Семин то и дело прерывает Якунина вопросом: что сделано, чтобы устранить причины, вызвавшие брак?
— Принимаем меры, Петр Васильевич, — вздыхает Якунин.
— Какие?
— Против вчерашнего меньше стало браку, Петр Васильевич, на понижение пошло, — уклоняется от прямого ответа Якунин и торопливо продолжает отчет.
После нескольких вопросов Петр Васильевич, как бы между прочим, спрашивает:
— Ну как, товарищ Якунин, доволен сегодняшним собранием?
— Собранием? Ничего. Доволен. Собрание, как собрание.
Он понемногу сдвигается на край стула — так велико охватившее его волнение.
— А мне что-то оно не совсем по душе пришлось, — говорит Семин.
— Не знаю, чем оно не понравилось. Поговорили, обязательства приняли — чего еще надо?
— Пора научиться проводить собрания рабочих для пользы дела, а не для формы, — говорит Семин. — Нам собрания нужны не для протокола, а для того, чтобы рабочие поняли, какие задачи перед ними стоят и как эти задачи надо выполнять. Поняли это рабочие, как по-вашему?
— Если вы насчет Александровой, Петр Васильевич, так это, конечно, ошибочка получилась. Я же ее предупредил — не выступай, наладят твой станок, а она выскочила. Что я мог поделать?
— Правильно сделала, что выступила!
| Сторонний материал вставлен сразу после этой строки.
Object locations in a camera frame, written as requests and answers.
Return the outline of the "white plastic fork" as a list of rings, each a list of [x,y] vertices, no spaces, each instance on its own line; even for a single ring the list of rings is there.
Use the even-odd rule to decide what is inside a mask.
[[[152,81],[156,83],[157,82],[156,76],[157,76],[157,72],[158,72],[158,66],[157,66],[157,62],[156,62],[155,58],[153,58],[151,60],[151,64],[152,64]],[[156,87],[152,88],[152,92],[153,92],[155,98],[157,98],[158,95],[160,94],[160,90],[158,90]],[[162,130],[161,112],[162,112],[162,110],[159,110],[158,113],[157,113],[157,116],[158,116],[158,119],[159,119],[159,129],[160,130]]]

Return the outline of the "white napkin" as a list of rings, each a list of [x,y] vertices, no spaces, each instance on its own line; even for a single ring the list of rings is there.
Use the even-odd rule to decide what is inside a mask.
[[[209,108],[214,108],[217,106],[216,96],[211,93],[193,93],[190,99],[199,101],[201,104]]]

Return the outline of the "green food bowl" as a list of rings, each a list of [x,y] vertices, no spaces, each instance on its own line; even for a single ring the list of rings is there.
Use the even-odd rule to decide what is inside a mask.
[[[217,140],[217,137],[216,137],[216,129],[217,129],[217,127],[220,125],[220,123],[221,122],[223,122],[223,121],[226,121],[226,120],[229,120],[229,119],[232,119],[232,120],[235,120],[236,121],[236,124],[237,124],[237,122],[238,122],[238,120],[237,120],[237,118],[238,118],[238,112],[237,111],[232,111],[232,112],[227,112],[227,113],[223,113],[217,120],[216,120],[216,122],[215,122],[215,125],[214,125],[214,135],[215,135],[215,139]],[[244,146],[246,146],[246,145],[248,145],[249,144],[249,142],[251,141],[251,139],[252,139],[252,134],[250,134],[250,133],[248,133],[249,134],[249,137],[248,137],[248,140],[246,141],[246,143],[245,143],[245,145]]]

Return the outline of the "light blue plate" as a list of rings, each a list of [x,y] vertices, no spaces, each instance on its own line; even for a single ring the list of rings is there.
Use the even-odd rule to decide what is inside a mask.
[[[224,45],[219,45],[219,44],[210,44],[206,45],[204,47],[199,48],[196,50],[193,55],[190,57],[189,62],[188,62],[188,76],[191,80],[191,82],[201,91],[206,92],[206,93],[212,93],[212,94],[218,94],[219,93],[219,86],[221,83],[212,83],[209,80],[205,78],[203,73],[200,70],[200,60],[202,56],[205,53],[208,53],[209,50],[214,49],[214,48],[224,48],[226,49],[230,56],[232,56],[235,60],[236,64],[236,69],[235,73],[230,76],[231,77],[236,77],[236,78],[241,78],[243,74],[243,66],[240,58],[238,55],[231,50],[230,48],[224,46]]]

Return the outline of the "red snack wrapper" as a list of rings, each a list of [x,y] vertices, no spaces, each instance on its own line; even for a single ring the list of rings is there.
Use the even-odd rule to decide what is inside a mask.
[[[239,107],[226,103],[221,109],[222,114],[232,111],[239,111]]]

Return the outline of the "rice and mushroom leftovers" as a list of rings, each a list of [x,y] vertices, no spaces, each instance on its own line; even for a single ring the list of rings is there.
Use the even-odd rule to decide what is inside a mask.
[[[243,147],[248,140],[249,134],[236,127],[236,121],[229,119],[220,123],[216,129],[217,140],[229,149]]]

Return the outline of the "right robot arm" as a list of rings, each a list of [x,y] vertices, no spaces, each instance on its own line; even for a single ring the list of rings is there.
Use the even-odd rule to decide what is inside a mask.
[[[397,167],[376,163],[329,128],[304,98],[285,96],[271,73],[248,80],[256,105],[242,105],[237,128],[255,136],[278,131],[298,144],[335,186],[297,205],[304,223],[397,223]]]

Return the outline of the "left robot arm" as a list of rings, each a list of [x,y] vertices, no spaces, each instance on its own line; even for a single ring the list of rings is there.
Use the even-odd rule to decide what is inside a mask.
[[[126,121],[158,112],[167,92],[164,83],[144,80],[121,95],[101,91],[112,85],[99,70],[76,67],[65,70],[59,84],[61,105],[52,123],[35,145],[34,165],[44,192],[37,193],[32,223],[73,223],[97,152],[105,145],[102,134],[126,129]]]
Так и надо выступать! — резко чеканит Семин и продолжает: — Я хотел тут же закрыть собрание, да пожалел ваш авторитет. Мы посовещались с товарищами и решили, что завтра надо собрать рабочих и извиниться перед ними за безобразную подготовку собрания…
Наступает молчание. Якунин сидит на самом краешке стула.
— Но, Петр Васильевич… Ведь вроде бы ничего прошло, — бормочет он.
— Сегодняшнее собрание отменяем. Завтра проведем другое, — отчетливо повторяет Семин и в упор смотрит на Якунина.
— Хорошо. Будет сделано.
Отчеты продолжаются. Сообщения начальника стержневого отделения Устюжанина и начальника очистного отделения Тихомирова проходят сравнительно спокойно — они получают всего несколько замечаний. Спокойно начинается и отчет начальника плавильного отделения Зубова — худощавого человека с сухим и смуглым лицом.
— Имеем одиннадцать дефектных блоков. Три по 14-ой причине — шлаковые раковины, — начинает он.
— Перегородки поставлены? — сухо спрашивает Семин.
Зубов мнется.
— Нет еще, Петр Васильевич.
— Почему?
— Не надеюсь я на них, Петр Васильевич. Струя размоет в два часа, полетят сразу…
Речь идет о перегородках внутри разливочных ковшей. Перегородки должны преградить шлаку выход в опоку. Зубов не ставит их, потому что считает, что в момент заполнения ковша из вагранки струя чугуна, ударив о перегородку, разобьет ее.
— Откуда это известно? — спрашивает Семин.
— Вагранки высоко стоят. Удар получается сильный…
— Но ведь не пробовали? Заключение-то умозрительное? Без опыта?